● **DATASET RECORDS**:
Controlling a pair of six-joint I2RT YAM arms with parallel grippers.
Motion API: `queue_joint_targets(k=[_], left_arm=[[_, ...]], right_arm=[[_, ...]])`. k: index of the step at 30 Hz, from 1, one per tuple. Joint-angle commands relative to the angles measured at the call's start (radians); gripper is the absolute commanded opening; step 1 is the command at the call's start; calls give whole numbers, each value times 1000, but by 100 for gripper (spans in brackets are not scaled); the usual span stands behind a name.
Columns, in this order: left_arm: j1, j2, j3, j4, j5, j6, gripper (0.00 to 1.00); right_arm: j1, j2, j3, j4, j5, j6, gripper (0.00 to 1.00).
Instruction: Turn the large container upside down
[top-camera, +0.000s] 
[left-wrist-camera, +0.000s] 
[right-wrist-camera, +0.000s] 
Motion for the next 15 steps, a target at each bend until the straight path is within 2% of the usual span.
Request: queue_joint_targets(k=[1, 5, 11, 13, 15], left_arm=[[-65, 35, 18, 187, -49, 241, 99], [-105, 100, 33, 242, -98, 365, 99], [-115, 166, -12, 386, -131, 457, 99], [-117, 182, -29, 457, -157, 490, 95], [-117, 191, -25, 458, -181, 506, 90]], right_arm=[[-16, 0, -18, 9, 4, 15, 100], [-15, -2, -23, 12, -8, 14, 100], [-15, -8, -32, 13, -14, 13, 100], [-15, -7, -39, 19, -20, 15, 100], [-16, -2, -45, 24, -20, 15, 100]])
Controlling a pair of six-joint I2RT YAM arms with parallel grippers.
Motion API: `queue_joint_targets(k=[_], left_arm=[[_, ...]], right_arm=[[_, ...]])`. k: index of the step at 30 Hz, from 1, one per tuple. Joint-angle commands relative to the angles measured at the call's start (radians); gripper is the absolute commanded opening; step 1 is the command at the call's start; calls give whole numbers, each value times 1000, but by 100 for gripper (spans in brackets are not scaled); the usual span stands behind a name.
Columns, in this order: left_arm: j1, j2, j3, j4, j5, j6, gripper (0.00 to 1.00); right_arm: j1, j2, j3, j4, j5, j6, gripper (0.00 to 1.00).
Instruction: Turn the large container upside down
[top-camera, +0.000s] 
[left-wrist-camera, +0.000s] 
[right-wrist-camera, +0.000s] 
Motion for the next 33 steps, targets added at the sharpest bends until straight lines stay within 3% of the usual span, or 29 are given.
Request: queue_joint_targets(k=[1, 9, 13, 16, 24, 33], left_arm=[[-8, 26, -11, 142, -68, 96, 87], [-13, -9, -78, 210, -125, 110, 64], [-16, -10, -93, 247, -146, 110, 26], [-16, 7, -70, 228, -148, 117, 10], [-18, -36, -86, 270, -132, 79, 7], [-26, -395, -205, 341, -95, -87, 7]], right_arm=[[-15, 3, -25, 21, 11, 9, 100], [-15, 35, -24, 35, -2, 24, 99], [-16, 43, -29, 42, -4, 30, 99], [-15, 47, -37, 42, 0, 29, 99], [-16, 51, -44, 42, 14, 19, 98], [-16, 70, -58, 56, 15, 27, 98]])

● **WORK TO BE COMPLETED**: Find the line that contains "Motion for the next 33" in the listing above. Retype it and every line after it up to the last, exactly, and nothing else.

● **ANSWER SECTION**:
Motion for the next 33 steps, targets added at the sharpest bends until straight lines stay within 3% of the usual span, or 29 are given.
Request: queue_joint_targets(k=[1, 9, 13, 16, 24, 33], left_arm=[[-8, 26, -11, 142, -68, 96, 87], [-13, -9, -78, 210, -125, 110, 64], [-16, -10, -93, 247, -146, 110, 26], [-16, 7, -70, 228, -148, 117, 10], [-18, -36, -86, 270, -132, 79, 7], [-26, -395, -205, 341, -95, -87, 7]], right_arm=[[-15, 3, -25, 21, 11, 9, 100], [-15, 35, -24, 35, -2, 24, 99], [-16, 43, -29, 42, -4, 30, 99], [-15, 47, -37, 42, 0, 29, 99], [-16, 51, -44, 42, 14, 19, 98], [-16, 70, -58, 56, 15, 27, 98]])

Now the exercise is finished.